Мне все больше хотелось сделать здесь хоть какой-нибудь ремонт и заполнить пространство. Начать с чего-то… вот только с чего? Пожалуй, на дешевые обои и клей мне бы хватило, но я слабо представляла, что с ними делать дальше. Да и страшно было тратить заработанное, мало ли… После возврата долга Некруеву я снимала деньги только трижды — небольшие суммы, что бы внести свою лепту в организацию пищеблока лаборатории и на канцелярию. Проездные, обеды в институте и вкусности остались в прошлом.
Когда я получала социальную стипендию, мне и в голову не приходило ее копить, пока не решилась бежать с Ариной. Сразу после возвращения я считала, что финансовые заботы остались в прошлом, меня снова обеспечивает наставница. Однако я быстро поняла, что она не собирается больше решать все мои проблемы и теперь панически боялась остаться снова без денег. Впереди маячила летняя практика, это тоже потребует денег — где их взять? Наставница обещала оплачивать учебу, посчитает ли она это ее частью? И что делать, если у меня порвутся очередные штаны?
Во всяком случае, уборка мне вполне доступна, мрачно подумала я. Хотя бы помыть полы пора. Но сначала нужно переодеться, — когда я попала в больницу, наставница вынуждена была купить мне спортивный костюм, теперь он служил мне домашней одеждой. Раздеваясь, я сунула руку в карман и наткнулась на осколок банки, о котором успела забыть. Села на пол рядом с кроватью, закатала рукав свитера и посмотрела на оставленную им царапину. Кровь, конечно, уже запеклась неровными маленькими пятнами по линии.
В крови есть что-то завораживающее, пугающее и привлекательное одновременно. Я видела огромное количество крови. Меня не переставало поражать, как много ее в человеке и как легко она вырывается из тела, если дать ей такую возможность. Я прочертила осколком вторую красную полосу на руке, полюбовалась на алую линию капель, потом бросила осколок на подоконник и принялась за полы.

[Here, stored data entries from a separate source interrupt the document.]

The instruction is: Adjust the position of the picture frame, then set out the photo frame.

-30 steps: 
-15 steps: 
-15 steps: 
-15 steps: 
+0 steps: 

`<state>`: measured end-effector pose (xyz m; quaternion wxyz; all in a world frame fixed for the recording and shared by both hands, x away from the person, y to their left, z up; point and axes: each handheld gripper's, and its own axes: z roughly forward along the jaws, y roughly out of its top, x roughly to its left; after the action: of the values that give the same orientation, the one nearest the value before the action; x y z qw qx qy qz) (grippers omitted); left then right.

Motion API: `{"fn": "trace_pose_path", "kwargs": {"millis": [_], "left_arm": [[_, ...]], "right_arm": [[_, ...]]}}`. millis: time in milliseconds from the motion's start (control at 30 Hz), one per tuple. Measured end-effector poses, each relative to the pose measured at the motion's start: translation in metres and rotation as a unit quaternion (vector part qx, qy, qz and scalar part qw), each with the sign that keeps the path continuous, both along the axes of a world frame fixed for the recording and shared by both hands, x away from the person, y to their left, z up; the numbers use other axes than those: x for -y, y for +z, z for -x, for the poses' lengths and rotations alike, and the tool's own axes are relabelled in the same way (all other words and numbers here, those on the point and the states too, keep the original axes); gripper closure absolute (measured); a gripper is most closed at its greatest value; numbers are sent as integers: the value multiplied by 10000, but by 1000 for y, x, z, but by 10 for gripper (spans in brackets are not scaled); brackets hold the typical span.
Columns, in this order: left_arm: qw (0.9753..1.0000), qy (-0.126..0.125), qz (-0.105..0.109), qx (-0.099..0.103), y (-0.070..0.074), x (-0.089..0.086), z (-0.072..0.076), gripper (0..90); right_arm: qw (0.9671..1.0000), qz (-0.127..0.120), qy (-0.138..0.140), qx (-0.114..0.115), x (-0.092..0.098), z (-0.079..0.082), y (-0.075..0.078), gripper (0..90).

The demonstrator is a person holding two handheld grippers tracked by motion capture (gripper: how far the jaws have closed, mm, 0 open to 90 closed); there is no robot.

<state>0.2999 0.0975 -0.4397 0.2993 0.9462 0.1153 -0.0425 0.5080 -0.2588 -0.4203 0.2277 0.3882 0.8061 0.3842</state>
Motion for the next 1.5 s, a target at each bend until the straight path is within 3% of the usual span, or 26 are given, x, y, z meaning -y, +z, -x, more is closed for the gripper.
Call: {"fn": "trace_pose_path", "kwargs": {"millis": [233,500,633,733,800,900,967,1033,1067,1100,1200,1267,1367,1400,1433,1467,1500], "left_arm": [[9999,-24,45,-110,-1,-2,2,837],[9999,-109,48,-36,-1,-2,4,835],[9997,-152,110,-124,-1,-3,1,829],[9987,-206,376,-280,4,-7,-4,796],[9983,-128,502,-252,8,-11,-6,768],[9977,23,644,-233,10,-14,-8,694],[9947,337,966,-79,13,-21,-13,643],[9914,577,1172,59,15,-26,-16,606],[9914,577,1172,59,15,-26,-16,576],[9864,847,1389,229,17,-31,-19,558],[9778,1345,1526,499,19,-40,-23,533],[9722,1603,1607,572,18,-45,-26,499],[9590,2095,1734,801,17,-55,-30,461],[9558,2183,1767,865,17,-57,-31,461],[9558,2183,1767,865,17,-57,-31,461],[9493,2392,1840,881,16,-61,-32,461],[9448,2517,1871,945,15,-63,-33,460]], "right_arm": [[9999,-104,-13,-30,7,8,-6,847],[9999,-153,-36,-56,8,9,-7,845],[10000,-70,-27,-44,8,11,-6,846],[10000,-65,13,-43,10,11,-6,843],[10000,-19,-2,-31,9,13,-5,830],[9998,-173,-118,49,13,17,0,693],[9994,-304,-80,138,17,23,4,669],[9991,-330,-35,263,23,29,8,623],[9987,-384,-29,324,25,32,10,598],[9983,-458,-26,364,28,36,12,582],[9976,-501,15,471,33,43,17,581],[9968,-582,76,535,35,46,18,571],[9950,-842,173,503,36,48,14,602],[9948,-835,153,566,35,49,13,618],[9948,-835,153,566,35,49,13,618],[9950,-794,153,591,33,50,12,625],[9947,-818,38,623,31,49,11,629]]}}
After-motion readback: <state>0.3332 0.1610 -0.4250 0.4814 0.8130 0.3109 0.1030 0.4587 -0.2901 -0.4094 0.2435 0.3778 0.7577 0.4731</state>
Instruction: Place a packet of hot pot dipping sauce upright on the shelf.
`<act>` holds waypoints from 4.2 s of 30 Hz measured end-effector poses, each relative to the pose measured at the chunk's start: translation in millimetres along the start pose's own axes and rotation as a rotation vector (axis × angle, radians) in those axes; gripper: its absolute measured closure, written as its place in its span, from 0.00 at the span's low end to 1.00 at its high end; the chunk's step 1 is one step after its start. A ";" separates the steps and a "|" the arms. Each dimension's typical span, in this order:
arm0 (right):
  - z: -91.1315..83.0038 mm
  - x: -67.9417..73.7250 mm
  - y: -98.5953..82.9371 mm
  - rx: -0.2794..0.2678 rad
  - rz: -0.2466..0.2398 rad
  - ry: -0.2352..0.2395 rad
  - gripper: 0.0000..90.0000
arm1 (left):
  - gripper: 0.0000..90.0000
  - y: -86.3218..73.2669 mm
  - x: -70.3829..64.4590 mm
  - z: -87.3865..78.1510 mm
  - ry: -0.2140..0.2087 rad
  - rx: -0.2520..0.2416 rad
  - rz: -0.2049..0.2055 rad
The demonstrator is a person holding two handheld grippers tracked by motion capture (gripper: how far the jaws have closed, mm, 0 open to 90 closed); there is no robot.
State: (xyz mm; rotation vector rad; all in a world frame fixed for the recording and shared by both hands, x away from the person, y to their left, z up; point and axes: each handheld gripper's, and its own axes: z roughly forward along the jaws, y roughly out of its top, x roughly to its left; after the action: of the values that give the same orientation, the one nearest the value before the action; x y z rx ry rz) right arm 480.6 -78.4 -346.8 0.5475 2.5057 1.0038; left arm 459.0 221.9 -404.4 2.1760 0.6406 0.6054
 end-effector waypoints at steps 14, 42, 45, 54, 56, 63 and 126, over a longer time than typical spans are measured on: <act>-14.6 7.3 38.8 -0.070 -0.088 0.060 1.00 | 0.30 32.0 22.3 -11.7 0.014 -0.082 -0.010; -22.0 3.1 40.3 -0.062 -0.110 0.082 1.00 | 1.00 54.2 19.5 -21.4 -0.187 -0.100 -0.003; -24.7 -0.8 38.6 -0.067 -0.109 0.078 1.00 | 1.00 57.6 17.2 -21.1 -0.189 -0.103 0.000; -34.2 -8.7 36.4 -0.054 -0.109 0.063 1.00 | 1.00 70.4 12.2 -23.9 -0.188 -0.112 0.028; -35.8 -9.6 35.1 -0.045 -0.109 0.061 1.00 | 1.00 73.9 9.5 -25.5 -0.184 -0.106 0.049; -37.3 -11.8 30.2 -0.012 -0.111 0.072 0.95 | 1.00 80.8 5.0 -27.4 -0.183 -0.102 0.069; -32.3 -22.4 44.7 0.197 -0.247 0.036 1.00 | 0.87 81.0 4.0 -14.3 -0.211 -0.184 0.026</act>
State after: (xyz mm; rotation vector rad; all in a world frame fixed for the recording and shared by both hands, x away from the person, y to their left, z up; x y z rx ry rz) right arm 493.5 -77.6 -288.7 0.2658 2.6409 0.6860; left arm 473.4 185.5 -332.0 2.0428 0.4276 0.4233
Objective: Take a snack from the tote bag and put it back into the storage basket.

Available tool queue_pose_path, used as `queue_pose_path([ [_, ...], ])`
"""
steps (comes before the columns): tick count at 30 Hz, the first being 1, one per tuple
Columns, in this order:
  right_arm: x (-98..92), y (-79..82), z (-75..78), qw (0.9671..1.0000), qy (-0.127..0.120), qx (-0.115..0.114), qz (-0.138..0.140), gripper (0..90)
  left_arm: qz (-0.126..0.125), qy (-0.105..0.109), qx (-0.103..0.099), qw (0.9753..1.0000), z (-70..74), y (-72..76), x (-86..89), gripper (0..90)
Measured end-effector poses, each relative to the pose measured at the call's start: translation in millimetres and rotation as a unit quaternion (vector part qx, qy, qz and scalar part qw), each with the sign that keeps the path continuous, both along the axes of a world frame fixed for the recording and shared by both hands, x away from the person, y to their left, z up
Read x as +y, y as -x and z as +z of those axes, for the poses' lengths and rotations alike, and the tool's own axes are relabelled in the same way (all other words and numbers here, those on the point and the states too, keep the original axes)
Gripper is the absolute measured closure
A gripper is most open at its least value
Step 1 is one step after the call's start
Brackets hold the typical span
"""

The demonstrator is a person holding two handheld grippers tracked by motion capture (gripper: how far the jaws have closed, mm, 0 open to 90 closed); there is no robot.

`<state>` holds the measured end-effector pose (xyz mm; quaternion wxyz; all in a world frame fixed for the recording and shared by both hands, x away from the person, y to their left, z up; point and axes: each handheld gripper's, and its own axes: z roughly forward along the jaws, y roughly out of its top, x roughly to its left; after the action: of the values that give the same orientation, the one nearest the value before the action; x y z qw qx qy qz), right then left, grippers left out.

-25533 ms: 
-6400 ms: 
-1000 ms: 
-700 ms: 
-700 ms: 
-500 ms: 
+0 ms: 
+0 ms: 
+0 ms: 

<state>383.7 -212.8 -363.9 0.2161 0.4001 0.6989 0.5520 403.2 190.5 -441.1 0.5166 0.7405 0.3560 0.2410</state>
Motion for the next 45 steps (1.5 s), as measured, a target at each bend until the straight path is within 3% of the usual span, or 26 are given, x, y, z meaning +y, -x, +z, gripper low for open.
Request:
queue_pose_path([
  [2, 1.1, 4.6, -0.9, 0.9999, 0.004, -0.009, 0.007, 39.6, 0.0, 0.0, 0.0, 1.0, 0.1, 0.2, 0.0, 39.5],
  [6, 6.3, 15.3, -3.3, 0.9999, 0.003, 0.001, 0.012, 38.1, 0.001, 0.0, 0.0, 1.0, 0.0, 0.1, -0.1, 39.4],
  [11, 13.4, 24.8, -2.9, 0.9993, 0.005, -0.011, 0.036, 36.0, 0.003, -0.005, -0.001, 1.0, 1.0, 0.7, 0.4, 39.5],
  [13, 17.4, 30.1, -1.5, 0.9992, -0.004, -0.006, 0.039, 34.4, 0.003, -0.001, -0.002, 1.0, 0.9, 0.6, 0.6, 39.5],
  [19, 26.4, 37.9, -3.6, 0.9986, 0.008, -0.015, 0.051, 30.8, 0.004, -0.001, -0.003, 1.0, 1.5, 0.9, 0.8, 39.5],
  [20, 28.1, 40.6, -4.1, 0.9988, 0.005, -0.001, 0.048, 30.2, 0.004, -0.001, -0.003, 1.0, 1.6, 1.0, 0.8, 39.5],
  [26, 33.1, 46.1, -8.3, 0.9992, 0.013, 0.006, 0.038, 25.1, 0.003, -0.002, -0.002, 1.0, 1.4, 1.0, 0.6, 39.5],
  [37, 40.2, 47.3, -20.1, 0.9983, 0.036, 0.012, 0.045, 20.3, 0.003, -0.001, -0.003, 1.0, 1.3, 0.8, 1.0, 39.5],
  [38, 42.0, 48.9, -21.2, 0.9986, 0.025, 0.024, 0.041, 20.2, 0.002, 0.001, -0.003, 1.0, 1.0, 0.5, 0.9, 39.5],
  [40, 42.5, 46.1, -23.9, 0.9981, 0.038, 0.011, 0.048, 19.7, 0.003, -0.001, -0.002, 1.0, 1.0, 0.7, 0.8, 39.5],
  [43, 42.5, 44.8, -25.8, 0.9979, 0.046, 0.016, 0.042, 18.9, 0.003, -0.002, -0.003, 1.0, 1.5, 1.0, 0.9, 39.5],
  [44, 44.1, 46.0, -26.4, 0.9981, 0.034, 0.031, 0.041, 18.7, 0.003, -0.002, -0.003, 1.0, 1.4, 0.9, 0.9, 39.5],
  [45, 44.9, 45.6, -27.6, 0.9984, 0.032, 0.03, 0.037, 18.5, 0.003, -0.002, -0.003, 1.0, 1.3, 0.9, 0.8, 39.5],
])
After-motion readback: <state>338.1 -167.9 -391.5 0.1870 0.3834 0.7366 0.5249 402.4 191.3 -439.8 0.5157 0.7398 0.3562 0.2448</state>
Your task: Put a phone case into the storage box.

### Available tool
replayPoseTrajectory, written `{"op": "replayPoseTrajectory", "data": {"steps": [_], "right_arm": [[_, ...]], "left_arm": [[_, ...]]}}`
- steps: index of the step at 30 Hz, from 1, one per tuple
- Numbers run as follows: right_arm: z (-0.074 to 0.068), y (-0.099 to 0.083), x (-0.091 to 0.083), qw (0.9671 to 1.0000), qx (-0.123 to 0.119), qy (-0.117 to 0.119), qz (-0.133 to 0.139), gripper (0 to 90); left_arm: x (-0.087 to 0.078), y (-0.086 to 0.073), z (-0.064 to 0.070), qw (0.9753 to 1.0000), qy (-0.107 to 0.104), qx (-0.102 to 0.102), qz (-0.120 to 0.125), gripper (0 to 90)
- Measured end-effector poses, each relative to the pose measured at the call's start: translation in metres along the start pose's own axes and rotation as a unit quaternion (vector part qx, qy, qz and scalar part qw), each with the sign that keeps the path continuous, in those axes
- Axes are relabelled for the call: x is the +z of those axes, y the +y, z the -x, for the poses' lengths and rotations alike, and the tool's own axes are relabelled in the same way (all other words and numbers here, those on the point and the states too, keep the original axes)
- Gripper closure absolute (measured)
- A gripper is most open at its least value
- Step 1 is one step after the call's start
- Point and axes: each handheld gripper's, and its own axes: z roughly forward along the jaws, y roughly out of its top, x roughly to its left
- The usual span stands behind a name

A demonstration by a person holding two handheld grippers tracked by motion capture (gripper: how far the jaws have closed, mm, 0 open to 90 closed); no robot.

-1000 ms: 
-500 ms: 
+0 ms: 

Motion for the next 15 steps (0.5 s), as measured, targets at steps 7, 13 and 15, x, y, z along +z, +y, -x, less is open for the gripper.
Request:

На улице в последние недели существенно потеплело и жена Некруева с сыном стали регулярными гостями лаборатории. Они приходили вечером, забирали отца семейства с работы и пешком через парк направлялись домой, — погода уже позволяла. Олежек питал ко мне совершенно необъяснимые теплые чувства, каждый раз бурно радовался, обнаружив меня в лаборатории, и немедленно пытался втянуть в какую-нибудь игру. Я отвечала ему абсолютной взаимностью, этот малыш заставлял меня хотя бы в эти немногочисленные минуты чувствовать радость и забывать о проблемах.
Больше всего удовольствия нам обоим доставляли редкие моменты, когда родителей удавалось сплавить из лаборатории и вместе полазить по столам и под ними, вытереть штанами вековую пыль за шкафами и попрыгать на диване. Некруевы вскоре удивленно обнаружили и долго пытались найти логичное объяснение, почему их ребенок называет меня «тетьсметь». Я прикусила язык и попыталась переучить его на «тетю Ксюшу», но тщетно, осталась тетьсметью. Впрочем, я просто удивленно округлила глаза и все решили, что «дите само себе придумало».